[EXTRACTED ENTRIES]
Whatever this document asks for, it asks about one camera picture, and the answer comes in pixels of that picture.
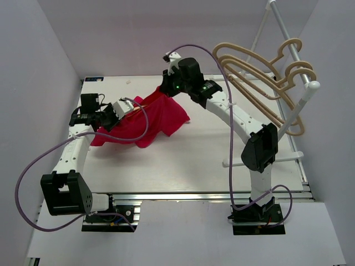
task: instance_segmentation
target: red cloth
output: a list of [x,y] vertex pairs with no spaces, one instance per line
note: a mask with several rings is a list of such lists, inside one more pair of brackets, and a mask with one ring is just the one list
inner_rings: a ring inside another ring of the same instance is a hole
[[[135,141],[140,148],[148,147],[155,139],[157,134],[162,131],[165,135],[171,136],[190,118],[186,111],[172,98],[167,97],[159,91],[159,87],[147,98],[136,97],[134,99],[142,106],[146,106],[149,119],[149,128],[145,136]],[[145,116],[141,110],[133,111],[123,118],[120,123],[110,132],[101,127],[98,132],[108,134],[122,139],[133,139],[139,137],[145,130]],[[115,141],[102,136],[95,136],[91,146],[102,146],[106,141],[117,142],[120,144],[130,144],[127,141]]]

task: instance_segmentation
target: purple cable
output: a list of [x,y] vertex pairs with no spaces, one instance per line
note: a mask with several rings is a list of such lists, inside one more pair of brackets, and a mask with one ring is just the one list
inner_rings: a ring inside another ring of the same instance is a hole
[[261,200],[262,198],[264,198],[266,195],[268,195],[269,193],[271,193],[272,191],[274,191],[275,189],[277,189],[278,187],[283,187],[287,190],[287,192],[290,194],[290,207],[288,209],[288,212],[286,214],[286,216],[284,217],[284,219],[280,222],[280,223],[277,223],[275,225],[272,225],[270,227],[274,227],[274,226],[277,226],[279,224],[281,224],[282,222],[284,222],[286,220],[286,218],[290,215],[291,213],[291,209],[292,209],[292,193],[291,191],[284,185],[277,185],[275,186],[274,188],[272,188],[270,191],[267,191],[265,192],[263,195],[261,195],[259,198],[257,198],[256,200],[250,202],[249,204],[247,205],[244,205],[243,207],[240,207],[238,208],[235,203],[234,203],[234,198],[233,198],[233,141],[234,141],[234,123],[233,123],[233,106],[232,106],[232,91],[231,91],[231,88],[229,87],[229,83],[228,83],[228,79],[227,79],[227,75],[226,73],[224,72],[223,70],[223,67],[221,66],[221,64],[218,62],[218,60],[213,56],[213,54],[208,51],[206,48],[202,47],[202,46],[199,46],[199,45],[196,45],[196,44],[184,44],[184,45],[181,45],[175,49],[173,49],[171,52],[169,52],[168,56],[179,50],[180,48],[182,47],[196,47],[196,48],[199,48],[199,49],[202,49],[204,50],[205,52],[207,52],[212,58],[213,60],[216,62],[217,64],[217,67],[218,69],[220,70],[223,78],[224,78],[224,81],[226,83],[226,86],[227,86],[227,90],[228,90],[228,101],[230,103],[230,106],[229,106],[229,111],[230,111],[230,121],[229,121],[229,124],[230,124],[230,129],[231,129],[231,133],[230,133],[230,142],[229,142],[229,194],[230,194],[230,198],[231,198],[231,203],[232,203],[232,207],[233,209],[235,209],[236,211],[242,211],[243,209],[246,209],[246,208],[249,208],[250,206],[252,206],[253,204],[255,204],[256,202],[258,202],[259,200]]
[[[36,159],[34,159],[28,166],[26,166],[26,168],[22,171],[22,173],[20,174],[18,180],[17,180],[17,183],[16,183],[16,186],[15,186],[15,204],[16,204],[16,207],[17,207],[17,210],[18,212],[20,213],[20,215],[22,216],[22,218],[30,225],[32,226],[34,229],[37,229],[39,231],[43,231],[43,232],[54,232],[54,231],[58,231],[60,229],[63,229],[64,227],[67,227],[68,225],[74,223],[77,219],[79,219],[80,217],[83,217],[85,214],[81,214],[77,217],[75,217],[73,220],[71,220],[70,222],[62,225],[62,226],[59,226],[59,227],[56,227],[56,228],[43,228],[43,227],[40,227],[38,225],[36,225],[35,223],[33,223],[27,216],[26,214],[24,213],[24,211],[22,210],[22,207],[20,205],[20,201],[19,201],[19,188],[20,188],[20,184],[21,184],[21,181],[24,177],[24,175],[26,174],[26,172],[36,163],[38,162],[40,159],[42,159],[44,156],[48,155],[49,153],[51,153],[52,151],[62,147],[63,145],[73,141],[76,137],[82,137],[82,136],[85,136],[85,135],[99,135],[99,136],[104,136],[104,137],[108,137],[110,139],[113,139],[113,140],[118,140],[118,141],[137,141],[137,140],[140,140],[142,137],[145,136],[145,134],[147,133],[148,131],[148,128],[149,128],[149,120],[148,120],[148,115],[146,113],[146,111],[144,110],[144,108],[139,104],[137,103],[135,100],[132,100],[132,99],[129,99],[129,98],[123,98],[124,100],[128,100],[128,101],[131,101],[132,103],[136,104],[139,108],[141,108],[144,116],[145,116],[145,121],[146,121],[146,125],[145,125],[145,130],[144,132],[142,133],[142,135],[140,135],[139,137],[135,137],[133,139],[121,139],[119,137],[112,137],[110,135],[107,135],[107,134],[104,134],[104,133],[98,133],[98,132],[84,132],[84,133],[79,133],[77,135],[75,135],[74,137],[71,137],[67,140],[64,140],[63,142],[59,143],[58,145],[55,145],[53,148],[49,149],[48,151],[46,151],[45,153],[39,155]],[[122,215],[120,215],[119,213],[113,213],[111,215],[116,215],[116,216],[120,216],[122,217]]]

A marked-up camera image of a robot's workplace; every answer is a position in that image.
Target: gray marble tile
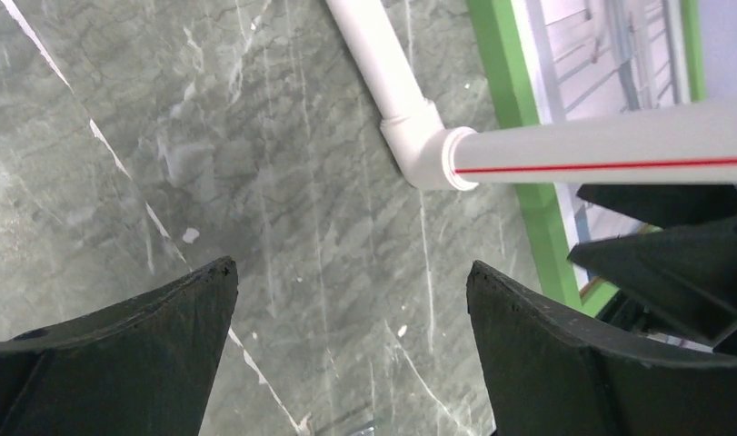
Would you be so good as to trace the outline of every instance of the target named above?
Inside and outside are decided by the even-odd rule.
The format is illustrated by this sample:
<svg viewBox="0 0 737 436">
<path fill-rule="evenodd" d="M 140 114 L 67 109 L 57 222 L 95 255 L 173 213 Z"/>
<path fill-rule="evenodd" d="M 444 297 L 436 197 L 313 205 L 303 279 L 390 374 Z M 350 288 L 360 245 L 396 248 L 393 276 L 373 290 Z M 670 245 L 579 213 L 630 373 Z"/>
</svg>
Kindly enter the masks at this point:
<svg viewBox="0 0 737 436">
<path fill-rule="evenodd" d="M 513 188 L 408 185 L 324 2 L 15 2 L 70 88 L 0 6 L 0 339 L 229 254 L 202 434 L 487 434 L 464 279 L 538 288 Z M 445 122 L 493 129 L 464 2 L 385 5 Z"/>
</svg>

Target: marble floor
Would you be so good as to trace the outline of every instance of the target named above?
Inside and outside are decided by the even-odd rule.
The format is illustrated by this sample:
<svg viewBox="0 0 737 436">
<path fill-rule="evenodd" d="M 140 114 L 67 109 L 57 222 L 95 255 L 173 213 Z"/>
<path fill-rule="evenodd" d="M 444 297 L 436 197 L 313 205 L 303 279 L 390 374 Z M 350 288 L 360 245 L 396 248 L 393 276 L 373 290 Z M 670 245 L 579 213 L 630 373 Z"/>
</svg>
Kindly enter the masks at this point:
<svg viewBox="0 0 737 436">
<path fill-rule="evenodd" d="M 384 3 L 493 129 L 464 0 Z M 228 254 L 201 434 L 488 434 L 464 281 L 539 288 L 513 188 L 420 193 L 378 122 L 322 0 L 0 0 L 0 340 Z"/>
</svg>

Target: white pipe
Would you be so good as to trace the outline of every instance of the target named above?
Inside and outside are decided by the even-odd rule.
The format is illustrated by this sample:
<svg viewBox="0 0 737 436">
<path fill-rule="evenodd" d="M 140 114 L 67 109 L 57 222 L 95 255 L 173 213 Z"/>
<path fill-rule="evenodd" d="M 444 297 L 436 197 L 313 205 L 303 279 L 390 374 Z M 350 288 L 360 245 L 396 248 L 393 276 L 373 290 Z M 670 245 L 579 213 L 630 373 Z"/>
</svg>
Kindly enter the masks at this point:
<svg viewBox="0 0 737 436">
<path fill-rule="evenodd" d="M 474 130 L 445 130 L 435 104 L 416 83 L 381 0 L 326 3 L 382 113 L 384 139 L 405 179 L 424 190 L 477 186 L 452 171 L 454 145 Z"/>
<path fill-rule="evenodd" d="M 470 134 L 453 168 L 473 183 L 737 181 L 737 101 Z"/>
</svg>

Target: white pipe with red stripe
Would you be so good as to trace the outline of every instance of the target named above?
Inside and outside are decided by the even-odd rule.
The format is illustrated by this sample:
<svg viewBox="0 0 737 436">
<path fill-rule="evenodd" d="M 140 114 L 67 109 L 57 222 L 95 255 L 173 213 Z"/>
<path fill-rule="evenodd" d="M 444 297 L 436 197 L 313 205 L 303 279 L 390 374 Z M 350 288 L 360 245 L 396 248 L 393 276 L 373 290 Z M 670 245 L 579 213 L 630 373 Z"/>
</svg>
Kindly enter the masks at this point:
<svg viewBox="0 0 737 436">
<path fill-rule="evenodd" d="M 473 183 L 737 181 L 737 101 L 469 134 L 453 172 Z"/>
</svg>

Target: green edge
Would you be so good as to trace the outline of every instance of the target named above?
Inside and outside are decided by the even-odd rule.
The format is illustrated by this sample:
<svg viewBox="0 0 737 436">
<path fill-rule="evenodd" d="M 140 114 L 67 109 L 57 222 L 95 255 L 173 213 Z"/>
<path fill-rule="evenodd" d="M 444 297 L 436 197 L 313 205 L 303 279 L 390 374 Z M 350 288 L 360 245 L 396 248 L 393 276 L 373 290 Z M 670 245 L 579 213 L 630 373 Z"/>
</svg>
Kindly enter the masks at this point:
<svg viewBox="0 0 737 436">
<path fill-rule="evenodd" d="M 468 0 L 467 4 L 500 128 L 538 124 L 539 114 L 512 2 Z M 569 244 L 554 186 L 549 183 L 518 184 L 515 191 L 543 294 L 581 310 L 583 305 L 574 270 L 566 260 Z"/>
<path fill-rule="evenodd" d="M 697 0 L 681 0 L 683 44 L 689 74 L 689 93 L 693 102 L 707 97 L 705 71 L 702 68 L 700 8 Z"/>
</svg>

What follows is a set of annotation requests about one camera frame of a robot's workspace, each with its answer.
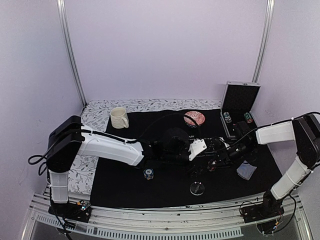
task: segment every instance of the vertical metal post
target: vertical metal post
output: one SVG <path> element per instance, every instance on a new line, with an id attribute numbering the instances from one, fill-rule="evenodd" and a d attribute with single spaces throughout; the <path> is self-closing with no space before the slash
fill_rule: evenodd
<path id="1" fill-rule="evenodd" d="M 261 44 L 260 44 L 260 49 L 259 49 L 259 55 L 258 55 L 256 64 L 255 64 L 255 69 L 254 69 L 253 78 L 252 78 L 253 83 L 257 83 L 259 76 L 260 76 L 260 71 L 262 68 L 262 63 L 263 63 L 264 55 L 266 52 L 269 32 L 271 29 L 272 17 L 273 17 L 273 13 L 274 13 L 274 5 L 275 5 L 275 0 L 267 0 L 264 26 L 263 26 L 263 32 L 262 32 L 262 39 L 261 39 Z"/>
<path id="2" fill-rule="evenodd" d="M 82 87 L 80 78 L 79 78 L 79 73 L 76 65 L 76 59 L 75 55 L 72 49 L 71 45 L 71 39 L 70 39 L 70 32 L 69 32 L 69 27 L 68 27 L 68 22 L 67 22 L 67 14 L 66 14 L 66 7 L 65 7 L 65 0 L 57 0 L 57 6 L 58 6 L 58 12 L 59 12 L 59 17 L 60 17 L 60 23 L 62 27 L 62 32 L 64 36 L 64 41 L 66 45 L 66 50 L 69 56 L 69 61 L 72 69 L 72 74 L 74 78 L 74 83 L 77 89 L 77 92 L 79 94 L 79 98 L 81 100 L 82 105 L 85 107 L 87 105 L 87 100 L 85 97 L 85 92 Z"/>

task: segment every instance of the mug
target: mug
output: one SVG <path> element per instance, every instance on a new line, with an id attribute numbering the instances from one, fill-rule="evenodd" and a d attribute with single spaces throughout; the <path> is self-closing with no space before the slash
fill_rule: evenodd
<path id="1" fill-rule="evenodd" d="M 129 119 L 127 111 L 124 107 L 115 107 L 110 112 L 111 124 L 115 129 L 123 129 L 129 127 Z"/>

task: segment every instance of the black mat
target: black mat
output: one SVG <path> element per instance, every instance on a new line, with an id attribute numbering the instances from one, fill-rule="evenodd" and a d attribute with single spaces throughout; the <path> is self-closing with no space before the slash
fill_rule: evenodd
<path id="1" fill-rule="evenodd" d="M 151 122 L 174 111 L 128 113 L 128 129 L 115 129 L 108 123 L 106 132 L 126 138 L 136 138 Z M 203 138 L 225 137 L 220 120 L 220 110 L 199 110 L 205 115 L 201 126 Z M 166 129 L 179 127 L 189 135 L 197 134 L 189 128 L 181 116 L 169 116 L 155 124 L 144 138 L 156 140 Z M 146 180 L 143 169 L 135 169 L 125 163 L 100 158 L 95 171 L 90 202 L 94 206 L 109 208 L 163 208 L 205 204 L 230 200 L 261 193 L 276 183 L 281 173 L 266 145 L 259 146 L 259 157 L 252 165 L 257 166 L 252 178 L 246 181 L 238 176 L 238 162 L 230 168 L 205 171 L 190 178 L 182 166 L 163 165 L 154 169 L 154 178 Z M 198 165 L 206 165 L 209 158 L 196 158 Z M 205 191 L 201 196 L 190 193 L 190 185 L 201 181 Z"/>

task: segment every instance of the red bowl
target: red bowl
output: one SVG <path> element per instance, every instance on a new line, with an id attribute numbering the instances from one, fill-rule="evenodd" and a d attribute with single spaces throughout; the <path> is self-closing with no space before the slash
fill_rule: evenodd
<path id="1" fill-rule="evenodd" d="M 205 115 L 203 115 L 201 112 L 198 112 L 198 111 L 188 111 L 185 113 L 185 115 L 193 118 L 199 126 L 201 126 L 206 120 Z M 190 128 L 197 127 L 195 123 L 187 117 L 184 117 L 184 121 Z"/>

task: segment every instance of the white patterned fabric
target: white patterned fabric
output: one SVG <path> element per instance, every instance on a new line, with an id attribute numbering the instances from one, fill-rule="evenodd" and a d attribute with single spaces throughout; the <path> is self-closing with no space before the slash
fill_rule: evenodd
<path id="1" fill-rule="evenodd" d="M 106 131 L 110 111 L 115 107 L 126 108 L 128 113 L 155 112 L 163 110 L 219 109 L 220 100 L 205 99 L 130 99 L 91 101 L 84 109 L 82 123 L 97 130 Z M 69 171 L 69 191 L 77 194 L 91 194 L 98 157 L 77 155 Z"/>

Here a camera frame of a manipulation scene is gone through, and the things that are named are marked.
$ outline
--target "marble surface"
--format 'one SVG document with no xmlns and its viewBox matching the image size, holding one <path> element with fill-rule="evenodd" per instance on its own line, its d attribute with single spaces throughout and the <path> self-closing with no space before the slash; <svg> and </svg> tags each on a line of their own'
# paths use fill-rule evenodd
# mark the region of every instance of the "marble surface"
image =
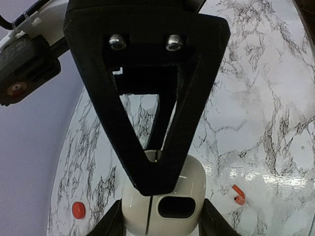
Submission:
<svg viewBox="0 0 315 236">
<path fill-rule="evenodd" d="M 315 63 L 291 0 L 212 0 L 231 39 L 189 153 L 207 194 L 243 236 L 307 236 L 315 214 Z M 124 96 L 147 141 L 156 96 Z M 125 173 L 84 90 L 60 155 L 48 236 L 85 236 L 121 197 Z M 233 201 L 238 185 L 247 202 Z M 72 217 L 75 201 L 87 216 Z"/>
</svg>

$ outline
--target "bolt head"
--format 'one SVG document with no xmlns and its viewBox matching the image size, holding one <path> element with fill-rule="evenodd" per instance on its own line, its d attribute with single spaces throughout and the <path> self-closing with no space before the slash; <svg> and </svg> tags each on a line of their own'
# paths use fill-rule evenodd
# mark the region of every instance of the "bolt head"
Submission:
<svg viewBox="0 0 315 236">
<path fill-rule="evenodd" d="M 15 84 L 12 86 L 12 91 L 18 91 L 22 88 L 22 84 Z"/>
<path fill-rule="evenodd" d="M 176 52 L 183 47 L 184 43 L 182 38 L 177 34 L 172 34 L 167 39 L 166 49 L 170 52 Z"/>
<path fill-rule="evenodd" d="M 109 39 L 109 46 L 114 51 L 120 51 L 126 48 L 126 43 L 120 34 L 114 34 Z"/>
</svg>

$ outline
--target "orange plastic piece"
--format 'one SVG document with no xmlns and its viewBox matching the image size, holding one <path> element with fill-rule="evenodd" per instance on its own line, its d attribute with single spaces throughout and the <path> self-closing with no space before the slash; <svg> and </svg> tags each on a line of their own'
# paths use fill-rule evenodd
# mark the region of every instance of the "orange plastic piece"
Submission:
<svg viewBox="0 0 315 236">
<path fill-rule="evenodd" d="M 82 202 L 75 202 L 72 205 L 72 214 L 74 218 L 80 220 L 85 216 L 85 206 Z"/>
<path fill-rule="evenodd" d="M 234 201 L 241 206 L 244 205 L 246 202 L 244 192 L 236 185 L 233 185 L 232 188 L 235 190 L 235 192 L 237 192 L 239 194 L 239 196 L 234 198 Z"/>
</svg>

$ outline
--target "red dot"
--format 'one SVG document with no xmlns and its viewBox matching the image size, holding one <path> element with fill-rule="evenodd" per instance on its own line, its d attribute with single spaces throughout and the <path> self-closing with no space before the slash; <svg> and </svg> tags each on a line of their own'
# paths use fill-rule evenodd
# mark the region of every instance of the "red dot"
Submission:
<svg viewBox="0 0 315 236">
<path fill-rule="evenodd" d="M 83 219 L 85 216 L 85 207 L 82 202 L 75 202 L 72 205 L 72 214 L 74 218 L 80 220 Z"/>
</svg>

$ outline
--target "lavender wall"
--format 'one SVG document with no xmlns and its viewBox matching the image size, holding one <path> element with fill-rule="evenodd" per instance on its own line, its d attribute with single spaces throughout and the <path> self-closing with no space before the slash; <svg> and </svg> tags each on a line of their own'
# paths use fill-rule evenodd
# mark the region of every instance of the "lavender wall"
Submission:
<svg viewBox="0 0 315 236">
<path fill-rule="evenodd" d="M 35 0 L 0 1 L 14 20 Z M 0 38 L 5 31 L 0 29 Z M 46 235 L 51 191 L 82 83 L 68 52 L 62 72 L 21 103 L 0 107 L 0 231 L 4 236 Z"/>
</svg>

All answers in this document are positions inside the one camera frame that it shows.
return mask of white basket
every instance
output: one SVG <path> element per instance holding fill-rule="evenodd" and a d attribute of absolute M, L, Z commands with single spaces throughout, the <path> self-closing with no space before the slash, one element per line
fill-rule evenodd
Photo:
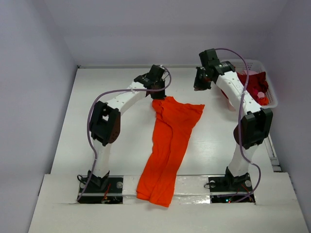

[TO DO]
Counting only lines that contain the string "marble", how many are there in the data above? Give the number alone.

[YOUR SOLUTION]
4